Sayangnya, yang terjadi ini hari sangatlah jauh api dari panggang. Kepemimpinan yang ada tidak untuk melayani rakyat, justru melayani para pengusaha dan oligarki. Rakyat justru menjadi tumbal keserakahan dan kerakusan. Sebagaimana yang terjadi di Rempang, sangat nyata penjajahan ekonomi dengan mengatasnamakan investasi. Pemerintah justru menjadi regulasi untuk memuluskan kepentingan para cukong yang sedikit banyak telah menyokongnya untuk naik dalam tampuk kekuasaan.

Seperti itulah jika pemerintah juga bermental pedagang. Standarnya adalah untung atau rugi. Tidak lagi peduli terhadap kepentingan rakyat sendiri. Bahkan jika rakyat menentang atau jadi penghalang tidak segan-segan untuk dihabisi.

Demikianlah berbagai macam fenomena yang terjadi di alam sekuler kapitalisme. Pemisahan agama dari aktifitas kehidupan, pemisahan agama dari kehidupan bernegara. Aturan yang diterapkan adalah aturan manusia yang sarat akan kepentingan dan hawa nafsu yang akan mengantarkan kepada kerusakan dan kehancuran.

Wujudkan Perubahan Hakiki

Apabila kita menghendaki kehidupan yang penuhi keberkahan, tidak ada cara lain kecuali dengan menerapkan Islam secara totalitas (Kaffah) dalam seluruh aspek kehidupan. Sebagaimana firman Allah dalam Al-Qur’an surah Al A’raf ayat 96 yang artinya, “Dan sekiranya penduduk negeri beriman dan bertakwa, pasti Kami akan melimpahkan kepada mereka berkah dari langit dan bumi, tetapi ternyata mereka mendustakan (ayat-ayat Kami), maka Kami siksa mereka sesuai dengan apa yang telah mereka kerjakan”.

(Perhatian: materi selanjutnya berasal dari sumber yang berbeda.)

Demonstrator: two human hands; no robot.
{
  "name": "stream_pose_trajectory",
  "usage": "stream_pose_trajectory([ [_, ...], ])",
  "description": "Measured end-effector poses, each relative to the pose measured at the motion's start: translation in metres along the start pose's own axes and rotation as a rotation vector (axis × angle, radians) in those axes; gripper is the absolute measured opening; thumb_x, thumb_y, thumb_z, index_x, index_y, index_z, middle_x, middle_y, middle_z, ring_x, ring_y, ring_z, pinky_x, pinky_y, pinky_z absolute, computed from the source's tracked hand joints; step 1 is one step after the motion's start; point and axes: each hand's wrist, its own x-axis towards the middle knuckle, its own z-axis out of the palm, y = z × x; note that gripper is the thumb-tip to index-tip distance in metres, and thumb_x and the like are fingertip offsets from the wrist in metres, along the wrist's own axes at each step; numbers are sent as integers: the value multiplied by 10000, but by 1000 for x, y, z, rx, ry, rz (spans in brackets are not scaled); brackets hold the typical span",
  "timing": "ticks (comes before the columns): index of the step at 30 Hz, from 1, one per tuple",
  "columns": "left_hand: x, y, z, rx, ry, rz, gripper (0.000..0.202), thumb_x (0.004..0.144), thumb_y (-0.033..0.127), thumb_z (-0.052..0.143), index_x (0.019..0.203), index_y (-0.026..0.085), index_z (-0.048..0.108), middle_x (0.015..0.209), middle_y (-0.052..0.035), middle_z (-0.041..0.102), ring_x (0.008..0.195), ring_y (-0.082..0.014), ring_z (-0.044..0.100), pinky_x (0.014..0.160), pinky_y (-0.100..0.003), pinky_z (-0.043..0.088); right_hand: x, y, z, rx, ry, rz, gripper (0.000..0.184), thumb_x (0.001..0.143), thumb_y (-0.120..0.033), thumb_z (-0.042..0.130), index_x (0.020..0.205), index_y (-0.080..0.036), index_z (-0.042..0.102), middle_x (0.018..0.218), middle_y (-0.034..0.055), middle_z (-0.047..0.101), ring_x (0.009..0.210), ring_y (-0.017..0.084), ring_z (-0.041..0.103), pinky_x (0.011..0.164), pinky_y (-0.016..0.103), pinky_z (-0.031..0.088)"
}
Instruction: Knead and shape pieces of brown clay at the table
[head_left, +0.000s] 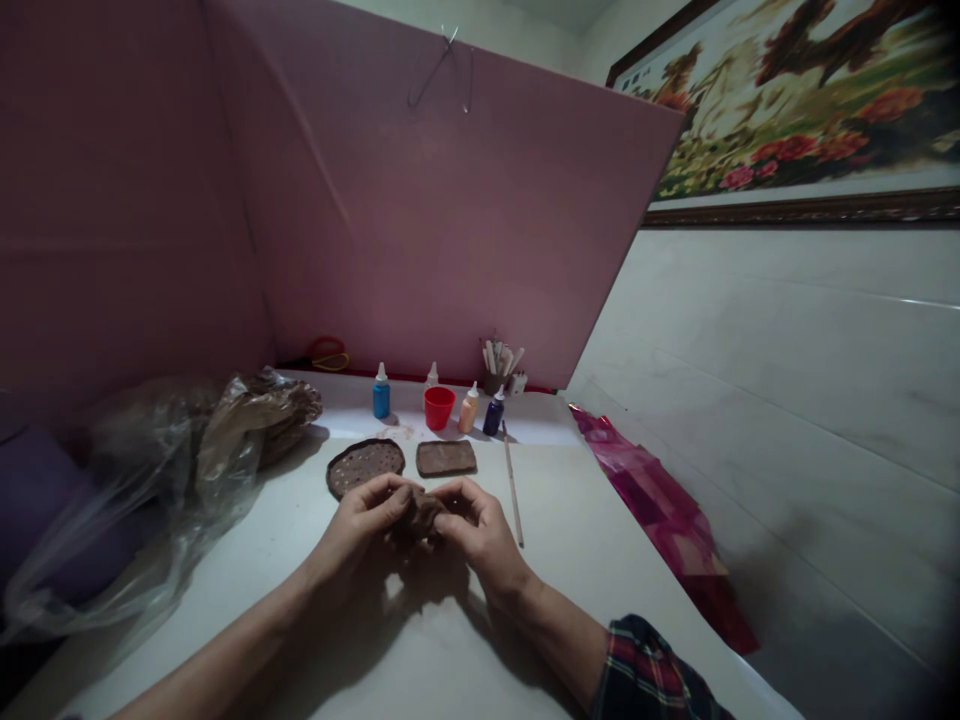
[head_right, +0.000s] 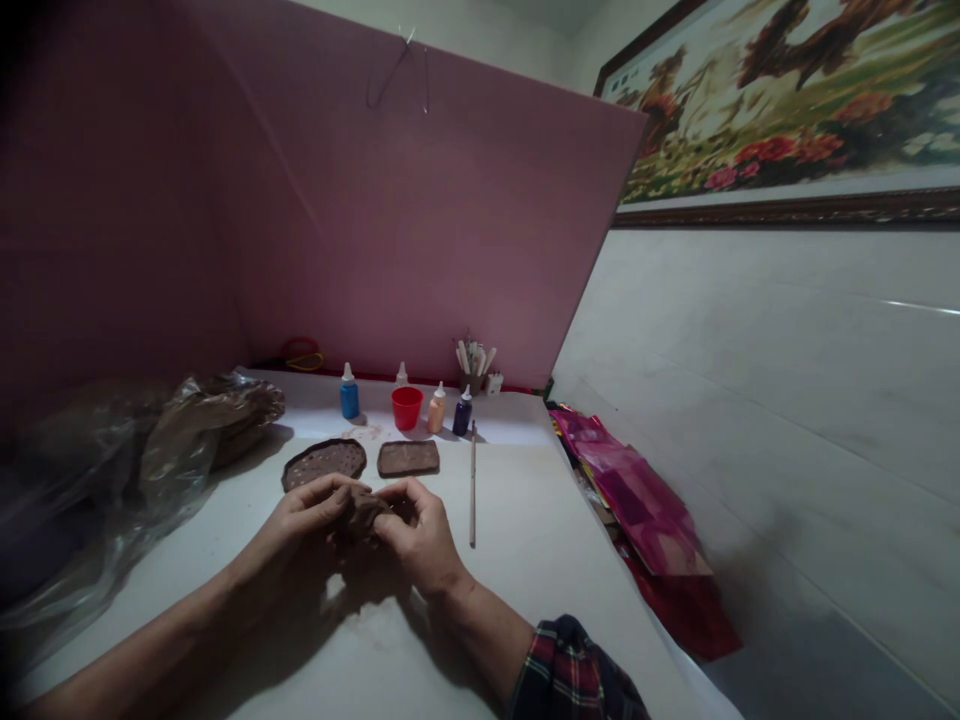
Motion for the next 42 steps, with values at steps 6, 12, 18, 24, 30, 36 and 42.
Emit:
stream_pose_trajectory([
  [6,0,0,-1,-23,-29,-8,221,827,353,610,846,134,590,669,-33,591,562,-134,549,503,-252,424,2,2,-1,-10,-6,-16,179,718,-216,652,882,-146,641,796,26,657,736,146,584,689,267,451],
  [12,2,-1,-2,-43,-12,-19,223,826,357,611,832,136,579,653,-23,581,547,-132,548,481,-247,432,2,2,-3,7,-30,-19,198,762,-279,645,906,-143,638,788,26,646,711,135,574,675,260,449],
  [18,-1,2,1,-36,-7,-32,237,800,364,645,850,138,595,656,-25,598,531,-130,550,475,-244,428,1,3,-3,-1,-41,-26,263,782,-369,659,918,-147,623,791,24,637,709,135,575,671,255,451],
  [24,-1,3,1,-5,10,-50,274,737,371,714,858,141,626,658,-21,603,542,-135,565,488,-240,426,-2,0,-1,8,-26,-8,296,765,-387,686,930,-156,602,809,18,621,737,139,574,678,250,448],
  [30,1,0,-2,60,15,-20,293,726,366,725,904,146,648,704,-50,640,591,-155,587,532,-257,442,-3,-3,0,26,-35,24,313,751,-404,701,897,-153,583,738,2,609,662,125,562,631,244,436],
  [36,3,-2,-4,118,21,-8,286,734,361,721,896,137,652,732,-67,657,621,-150,590,560,-250,442,-1,-4,2,-24,-5,46,319,710,-397,732,832,-143,582,679,-7,595,613,113,541,584,230,412],
  [42,3,-1,-2,91,41,-32,311,689,371,757,864,136,655,691,-47,648,574,-133,577,516,-230,432,-2,-3,2,-24,12,46,307,705,-381,734,839,-143,594,692,1,621,625,121,561,604,240,426],
])
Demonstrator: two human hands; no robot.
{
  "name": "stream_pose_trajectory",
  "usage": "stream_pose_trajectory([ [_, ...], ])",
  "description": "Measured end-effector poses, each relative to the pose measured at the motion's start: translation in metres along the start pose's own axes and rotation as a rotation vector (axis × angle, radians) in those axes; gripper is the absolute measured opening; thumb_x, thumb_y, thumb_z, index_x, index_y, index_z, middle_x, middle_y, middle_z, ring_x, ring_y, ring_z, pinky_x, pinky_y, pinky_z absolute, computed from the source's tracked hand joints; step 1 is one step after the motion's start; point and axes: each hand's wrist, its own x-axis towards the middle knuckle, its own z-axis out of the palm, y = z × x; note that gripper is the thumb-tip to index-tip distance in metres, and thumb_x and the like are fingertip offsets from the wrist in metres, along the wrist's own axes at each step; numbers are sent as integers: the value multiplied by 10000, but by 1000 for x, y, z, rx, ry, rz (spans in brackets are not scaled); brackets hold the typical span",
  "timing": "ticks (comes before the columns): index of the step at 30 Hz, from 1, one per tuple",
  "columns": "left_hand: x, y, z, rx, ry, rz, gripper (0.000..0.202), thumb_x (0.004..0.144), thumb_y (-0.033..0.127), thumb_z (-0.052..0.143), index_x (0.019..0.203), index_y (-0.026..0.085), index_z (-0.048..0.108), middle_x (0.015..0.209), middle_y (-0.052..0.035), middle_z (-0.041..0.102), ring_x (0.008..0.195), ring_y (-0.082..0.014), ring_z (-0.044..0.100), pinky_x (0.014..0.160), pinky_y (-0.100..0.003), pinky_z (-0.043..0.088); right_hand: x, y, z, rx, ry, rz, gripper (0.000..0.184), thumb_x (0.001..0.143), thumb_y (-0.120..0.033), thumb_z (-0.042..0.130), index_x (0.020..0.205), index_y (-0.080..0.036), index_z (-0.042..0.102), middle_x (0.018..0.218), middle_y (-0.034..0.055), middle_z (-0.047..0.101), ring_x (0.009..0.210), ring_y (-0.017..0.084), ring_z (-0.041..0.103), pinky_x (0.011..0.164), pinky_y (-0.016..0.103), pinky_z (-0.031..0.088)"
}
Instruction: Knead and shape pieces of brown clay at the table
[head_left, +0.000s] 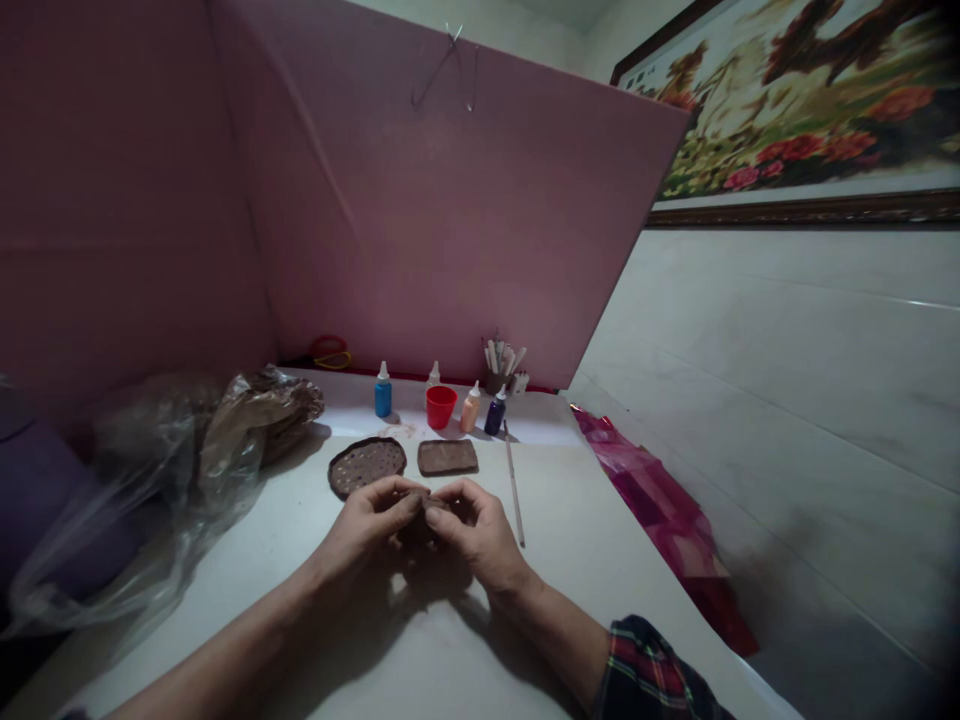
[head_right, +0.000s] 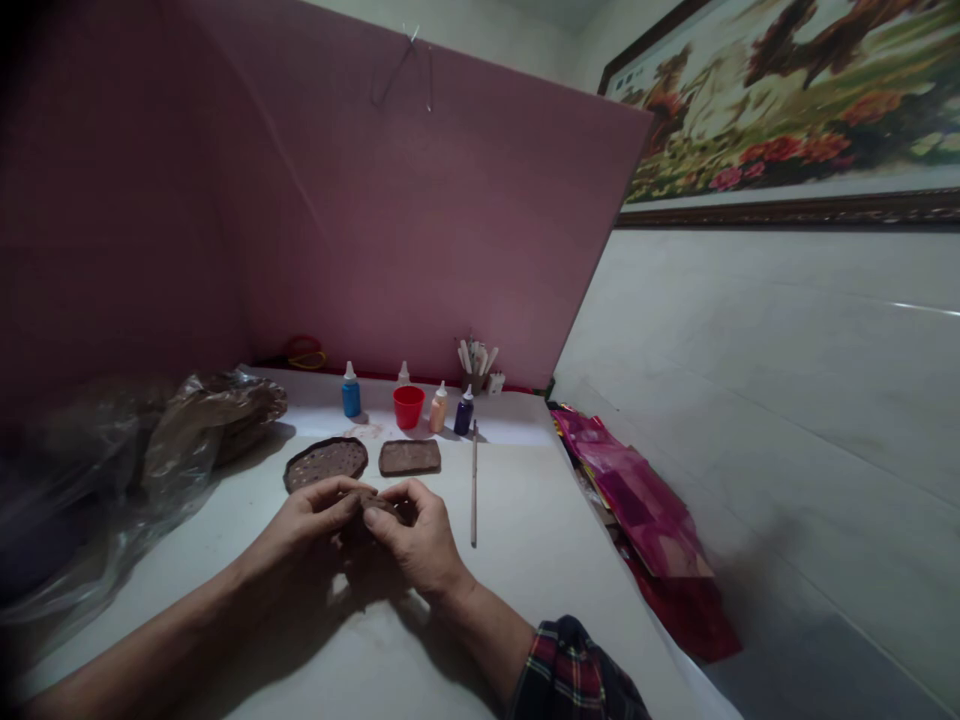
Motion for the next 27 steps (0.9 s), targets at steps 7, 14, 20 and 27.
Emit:
stream_pose_trajectory([
  [7,-2,1,2,-21,16,14,308,669,367,770,851,141,667,646,-33,639,521,-132,570,471,-230,431,0,-1,1,-4,13,0,290,699,-360,733,837,-140,606,704,4,632,633,120,570,625,245,439],
  [14,-1,1,0,-95,-39,-18,303,694,357,752,875,134,655,684,-53,652,538,-150,594,485,-254,466,2,1,-1,18,-2,-11,333,725,-439,714,854,-142,634,718,11,635,649,126,575,639,249,450],
  [20,-1,2,1,-171,-48,-24,301,700,332,751,885,122,640,731,-74,668,541,-152,602,455,-238,460,4,6,-2,85,-15,10,388,811,-522,598,895,-146,650,775,37,636,686,138,573,620,244,456],
  [27,-1,2,0,-152,-45,-18,301,701,332,747,894,125,644,730,-81,671,544,-156,607,456,-237,457,2,3,-2,97,-15,1,357,804,-491,617,903,-150,652,801,33,645,714,139,580,660,248,458],
])
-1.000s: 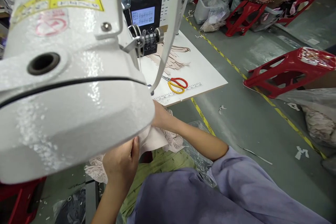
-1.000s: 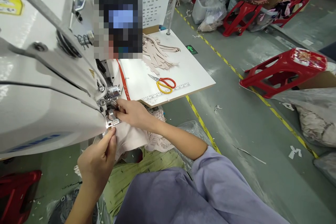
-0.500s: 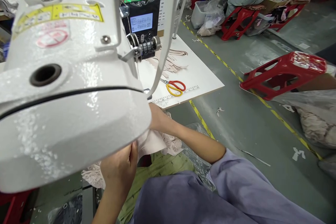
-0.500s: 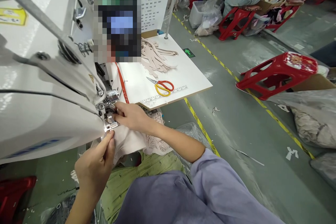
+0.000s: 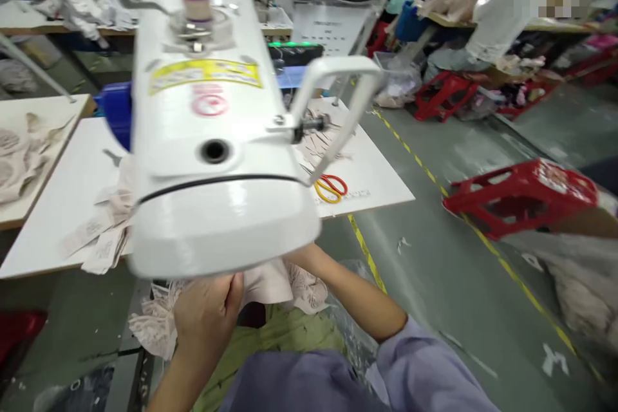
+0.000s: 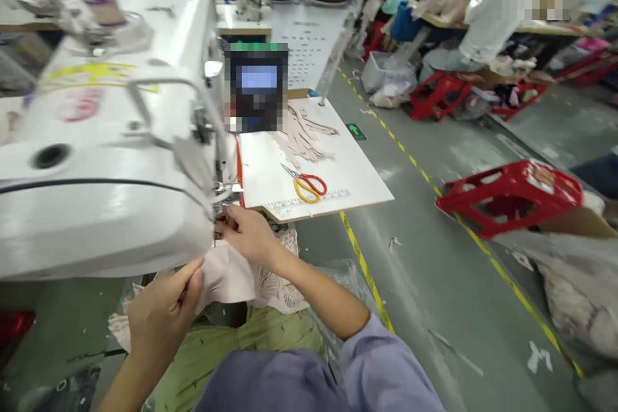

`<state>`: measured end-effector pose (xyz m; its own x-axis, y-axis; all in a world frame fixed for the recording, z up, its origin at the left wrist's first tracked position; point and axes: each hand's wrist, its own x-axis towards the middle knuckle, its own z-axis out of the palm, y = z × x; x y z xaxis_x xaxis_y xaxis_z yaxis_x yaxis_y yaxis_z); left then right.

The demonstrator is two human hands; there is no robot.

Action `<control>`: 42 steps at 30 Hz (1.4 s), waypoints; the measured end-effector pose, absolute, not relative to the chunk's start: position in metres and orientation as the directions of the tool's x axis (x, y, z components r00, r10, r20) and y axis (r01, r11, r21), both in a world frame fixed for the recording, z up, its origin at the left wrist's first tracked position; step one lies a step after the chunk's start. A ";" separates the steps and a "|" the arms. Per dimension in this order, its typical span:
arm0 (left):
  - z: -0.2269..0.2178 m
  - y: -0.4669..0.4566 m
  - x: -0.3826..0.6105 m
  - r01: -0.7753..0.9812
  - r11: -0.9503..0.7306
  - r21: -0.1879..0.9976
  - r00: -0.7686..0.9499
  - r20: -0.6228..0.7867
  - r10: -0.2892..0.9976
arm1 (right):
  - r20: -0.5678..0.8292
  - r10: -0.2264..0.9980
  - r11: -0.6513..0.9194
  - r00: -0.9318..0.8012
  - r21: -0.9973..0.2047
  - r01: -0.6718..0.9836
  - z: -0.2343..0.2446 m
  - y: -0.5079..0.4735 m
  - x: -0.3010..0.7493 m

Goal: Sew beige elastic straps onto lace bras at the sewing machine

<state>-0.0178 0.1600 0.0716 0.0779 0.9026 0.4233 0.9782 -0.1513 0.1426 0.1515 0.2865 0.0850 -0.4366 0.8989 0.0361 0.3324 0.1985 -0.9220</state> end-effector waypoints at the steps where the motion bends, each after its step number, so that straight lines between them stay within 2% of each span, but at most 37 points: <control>1: 0.072 0.159 -0.018 0.970 -0.154 0.188 0.057 0.438 0.897 | 0.037 0.896 0.204 -0.442 -0.919 0.337 0.085 0.285 0.151; 4: 0.073 0.156 -0.018 0.946 -0.165 0.279 0.007 0.491 0.871 | 0.068 0.880 0.252 -0.470 -0.906 0.340 0.077 0.280 0.150; 10: 0.068 0.156 -0.013 0.924 -0.191 0.330 -0.041 0.585 0.810 | 0.052 0.875 0.272 -0.482 -0.875 0.400 0.049 0.281 0.152; 13: 0.065 0.156 -0.010 0.915 -0.192 0.354 -0.060 0.592 0.804 | 0.033 0.874 0.276 -0.485 -0.855 0.439 0.043 0.283 0.152; 26: 0.059 0.156 -0.007 0.904 -0.202 0.377 -0.069 0.595 0.801 | 0.111 0.887 0.352 -0.448 -0.791 0.501 0.031 0.284 0.165; 31: 0.062 0.153 -0.009 0.886 -0.221 0.409 -0.072 0.591 0.804 | 0.146 0.908 0.325 -0.392 -0.837 0.440 0.029 0.283 0.165; 35: 0.064 0.153 -0.011 0.885 -0.236 0.402 -0.069 0.614 0.786 | 0.073 0.935 0.183 -0.348 -0.937 0.297 0.027 0.273 0.158; 38: 0.063 0.153 -0.014 0.882 -0.239 0.405 -0.057 0.597 0.800 | -0.049 0.961 -0.018 -0.273 -0.993 0.117 0.024 0.256 0.151; 40: 0.062 0.153 -0.017 0.872 -0.264 0.412 -0.028 0.581 0.813 | -0.181 0.952 -0.205 -0.247 -0.976 -0.076 0.023 0.243 0.150; 42: 0.063 0.151 -0.020 0.860 -0.318 0.398 0.029 0.585 0.811 | -0.296 0.911 -0.373 -0.288 -0.888 -0.268 0.023 0.229 0.154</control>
<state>-0.0198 0.1507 0.0629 0.0293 0.8108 0.5846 0.8603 -0.3182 0.3982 0.1538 0.2294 0.0230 -0.2876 0.9109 -0.2959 -0.2679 -0.3731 -0.8883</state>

Oleh karena itu, momentum maulid ini, sebagai bukti cinta kepada nabi, saatnya untuk berjuang dan berdakwah menyadarkan umat bahwa hanya Islam lah satu-satunya agama sekaligus sistem yang  paripurna dari Zat yang maha sempurna akan mampu menyelesaikan berbagai persoalan dalam kehidupan.